> _WHAT NEEDS TO BE DONE_
Each line from the first down to the one containing "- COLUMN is" should be returned exactly as it appears below.

> _Records drawn from a dataset_
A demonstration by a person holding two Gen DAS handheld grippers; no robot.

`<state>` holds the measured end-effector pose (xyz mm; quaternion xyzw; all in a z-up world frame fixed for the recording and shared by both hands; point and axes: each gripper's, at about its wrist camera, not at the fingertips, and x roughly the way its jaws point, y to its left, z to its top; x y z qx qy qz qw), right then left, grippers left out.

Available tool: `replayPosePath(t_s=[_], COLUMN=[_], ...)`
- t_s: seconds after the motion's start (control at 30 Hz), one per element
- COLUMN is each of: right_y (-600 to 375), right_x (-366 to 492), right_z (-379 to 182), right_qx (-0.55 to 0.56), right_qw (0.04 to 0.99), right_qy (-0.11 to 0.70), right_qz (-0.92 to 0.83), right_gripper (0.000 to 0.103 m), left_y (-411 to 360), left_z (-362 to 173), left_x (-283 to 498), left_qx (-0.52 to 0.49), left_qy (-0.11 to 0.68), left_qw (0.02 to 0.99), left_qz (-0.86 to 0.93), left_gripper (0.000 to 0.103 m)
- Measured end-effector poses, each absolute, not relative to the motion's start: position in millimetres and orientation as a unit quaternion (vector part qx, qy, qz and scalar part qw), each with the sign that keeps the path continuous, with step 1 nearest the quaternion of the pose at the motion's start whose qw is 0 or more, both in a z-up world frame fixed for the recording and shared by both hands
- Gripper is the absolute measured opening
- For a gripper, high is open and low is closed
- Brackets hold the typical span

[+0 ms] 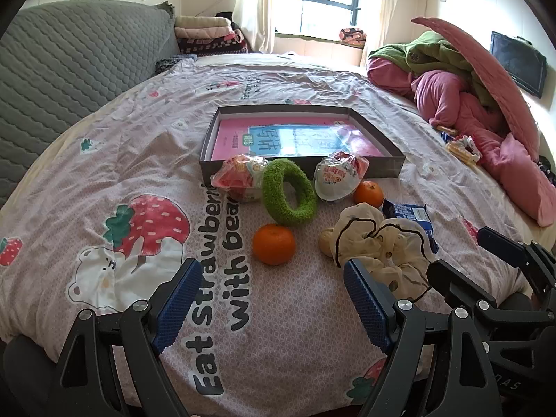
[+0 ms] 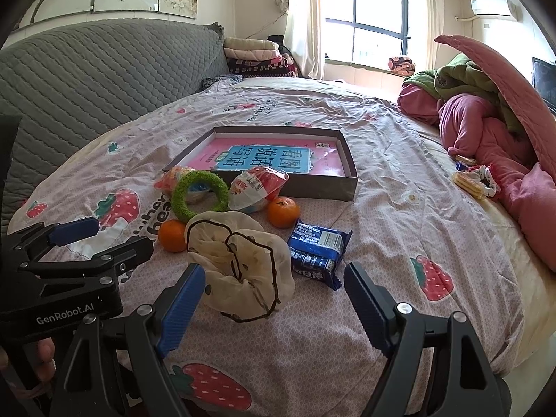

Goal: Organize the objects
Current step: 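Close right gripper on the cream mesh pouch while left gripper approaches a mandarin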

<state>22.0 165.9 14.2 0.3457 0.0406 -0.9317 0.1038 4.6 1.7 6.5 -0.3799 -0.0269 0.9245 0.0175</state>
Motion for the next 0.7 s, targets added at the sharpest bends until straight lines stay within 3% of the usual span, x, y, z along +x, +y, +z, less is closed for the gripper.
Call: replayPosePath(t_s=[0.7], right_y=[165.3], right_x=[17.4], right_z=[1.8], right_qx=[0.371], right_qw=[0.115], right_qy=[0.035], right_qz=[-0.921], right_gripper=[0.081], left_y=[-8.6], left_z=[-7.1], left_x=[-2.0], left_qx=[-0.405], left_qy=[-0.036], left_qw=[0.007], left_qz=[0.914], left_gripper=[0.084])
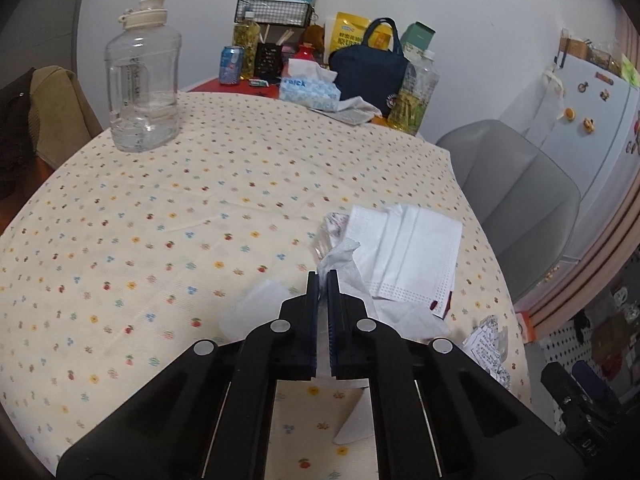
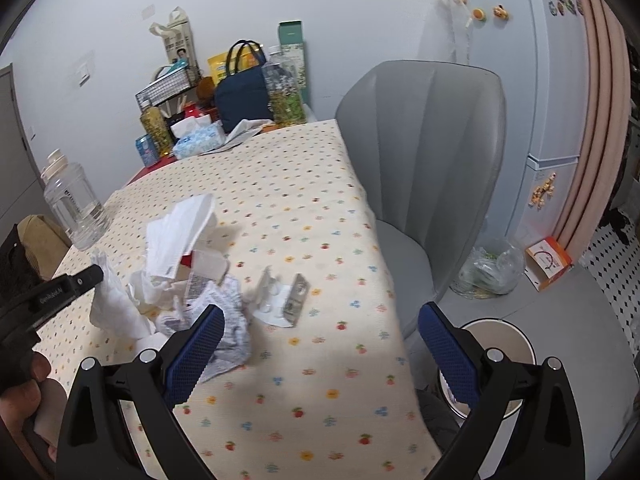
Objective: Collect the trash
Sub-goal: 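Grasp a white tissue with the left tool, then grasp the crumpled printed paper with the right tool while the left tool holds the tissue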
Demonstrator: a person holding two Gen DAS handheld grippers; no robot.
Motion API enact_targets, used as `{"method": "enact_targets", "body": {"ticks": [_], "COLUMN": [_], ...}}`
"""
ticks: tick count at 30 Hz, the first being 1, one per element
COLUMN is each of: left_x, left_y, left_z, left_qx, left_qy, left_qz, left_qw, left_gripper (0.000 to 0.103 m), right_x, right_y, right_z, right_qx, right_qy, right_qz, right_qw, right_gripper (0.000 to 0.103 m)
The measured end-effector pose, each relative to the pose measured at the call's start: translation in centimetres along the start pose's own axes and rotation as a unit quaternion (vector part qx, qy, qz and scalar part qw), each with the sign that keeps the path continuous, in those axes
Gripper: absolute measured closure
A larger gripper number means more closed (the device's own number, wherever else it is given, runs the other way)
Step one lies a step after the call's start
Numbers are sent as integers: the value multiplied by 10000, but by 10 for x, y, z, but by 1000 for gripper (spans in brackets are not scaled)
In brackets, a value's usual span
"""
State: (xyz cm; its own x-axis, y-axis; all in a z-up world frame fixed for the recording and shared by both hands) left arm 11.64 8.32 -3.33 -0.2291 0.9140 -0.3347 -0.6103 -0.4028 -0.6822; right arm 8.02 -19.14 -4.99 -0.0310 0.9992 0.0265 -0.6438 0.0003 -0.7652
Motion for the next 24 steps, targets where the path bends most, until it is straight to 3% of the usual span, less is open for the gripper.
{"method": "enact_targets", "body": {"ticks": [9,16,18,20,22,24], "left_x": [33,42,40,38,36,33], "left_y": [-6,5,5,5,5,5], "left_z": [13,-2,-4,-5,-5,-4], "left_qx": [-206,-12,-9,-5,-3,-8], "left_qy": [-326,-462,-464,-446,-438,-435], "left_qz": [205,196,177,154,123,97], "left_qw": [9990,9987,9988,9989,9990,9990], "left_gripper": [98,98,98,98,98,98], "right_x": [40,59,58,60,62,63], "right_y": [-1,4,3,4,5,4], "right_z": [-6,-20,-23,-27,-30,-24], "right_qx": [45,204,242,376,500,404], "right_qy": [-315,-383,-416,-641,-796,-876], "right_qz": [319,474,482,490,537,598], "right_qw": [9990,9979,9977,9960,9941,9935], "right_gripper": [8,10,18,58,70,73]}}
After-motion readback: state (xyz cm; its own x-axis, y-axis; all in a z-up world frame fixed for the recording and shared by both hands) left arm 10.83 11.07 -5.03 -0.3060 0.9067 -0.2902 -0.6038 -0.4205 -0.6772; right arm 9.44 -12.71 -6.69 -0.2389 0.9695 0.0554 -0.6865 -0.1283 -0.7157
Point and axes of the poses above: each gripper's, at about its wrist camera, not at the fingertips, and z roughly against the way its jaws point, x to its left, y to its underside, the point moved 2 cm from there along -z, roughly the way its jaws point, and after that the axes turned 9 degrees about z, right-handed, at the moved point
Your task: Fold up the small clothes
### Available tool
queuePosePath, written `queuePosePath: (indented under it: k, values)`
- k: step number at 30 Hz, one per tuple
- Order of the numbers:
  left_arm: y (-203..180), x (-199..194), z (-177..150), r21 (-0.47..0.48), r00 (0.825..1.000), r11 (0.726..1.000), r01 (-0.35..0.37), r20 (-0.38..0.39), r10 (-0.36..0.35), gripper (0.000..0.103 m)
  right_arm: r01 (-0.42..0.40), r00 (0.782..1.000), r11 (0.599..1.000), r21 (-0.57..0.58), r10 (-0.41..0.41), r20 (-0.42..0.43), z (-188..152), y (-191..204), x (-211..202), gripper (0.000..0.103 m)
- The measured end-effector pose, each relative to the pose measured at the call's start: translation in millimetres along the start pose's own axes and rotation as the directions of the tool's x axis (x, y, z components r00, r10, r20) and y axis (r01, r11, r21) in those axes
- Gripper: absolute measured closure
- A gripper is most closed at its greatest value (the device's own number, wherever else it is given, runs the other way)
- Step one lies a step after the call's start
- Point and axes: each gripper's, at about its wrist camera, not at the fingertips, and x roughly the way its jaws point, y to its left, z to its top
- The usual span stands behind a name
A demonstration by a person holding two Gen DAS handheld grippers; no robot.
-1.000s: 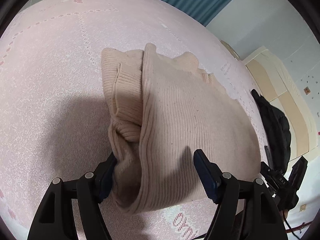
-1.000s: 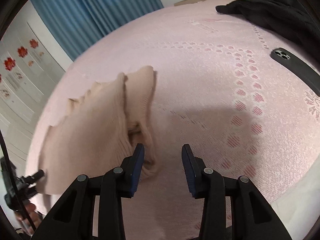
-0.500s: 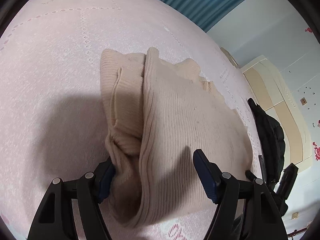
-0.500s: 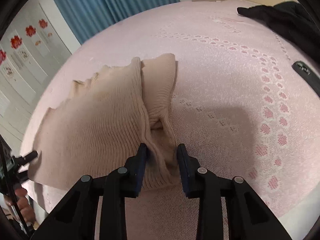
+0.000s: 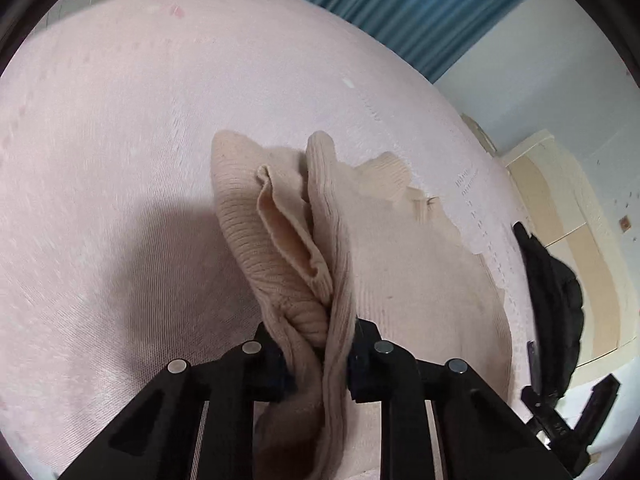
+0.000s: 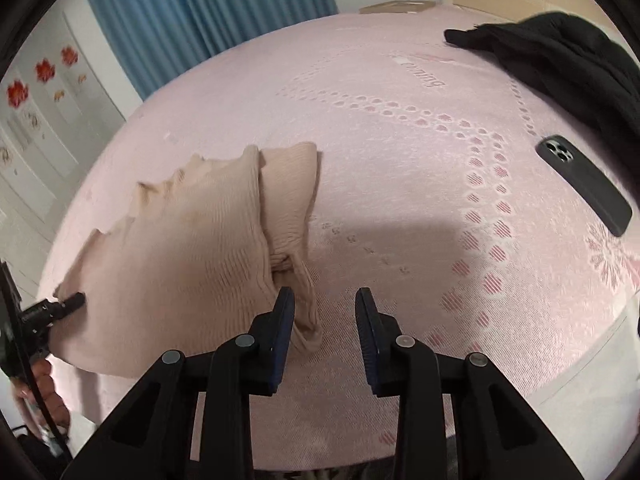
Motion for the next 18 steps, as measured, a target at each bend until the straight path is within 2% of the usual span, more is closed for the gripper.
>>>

> _RESPONSE FOR THIS EXERCISE_
A demonstration by a person holding two Gen DAS handheld grippers; no robot.

`<state>` holds the measured end-effector pose (xyz mm; quaternion xyzw; all in a z-up world frame fixed for the recording and shared by both hands; point and axes: each gripper's, at about its wrist camera, not at the fingertips, and x roughly the way its jaws point, y to its left, z to its top; x y z qx qy qz qw), right then left, grippers left out.

Available tool: `replayPosePath(t_s=[_], COLUMN=[_], ...)`
- t_s: seconds after the motion's start (control at 30 Hz), one per element
- COLUMN is each of: right_y (-600 to 375), right_x (-366 to 492), right_z (-379 to 182), right_qx (-0.55 to 0.56), right_qw (0.04 to 0.99), right_qy (-0.11 to 0.70), right_qz (-0.92 to 0.83), right_gripper (0.000 to 0.103 m), left_y (-411 to 360), left_z (-362 to 173), left_x (-283 to 498), left_qx (-0.52 to 0.49), left_qy (-0.11 to 0.68), left_qw (0.02 to 0.99), left_qz (-0.86 to 0.93), left_gripper (0.000 to 0.103 m)

There is no more to the output.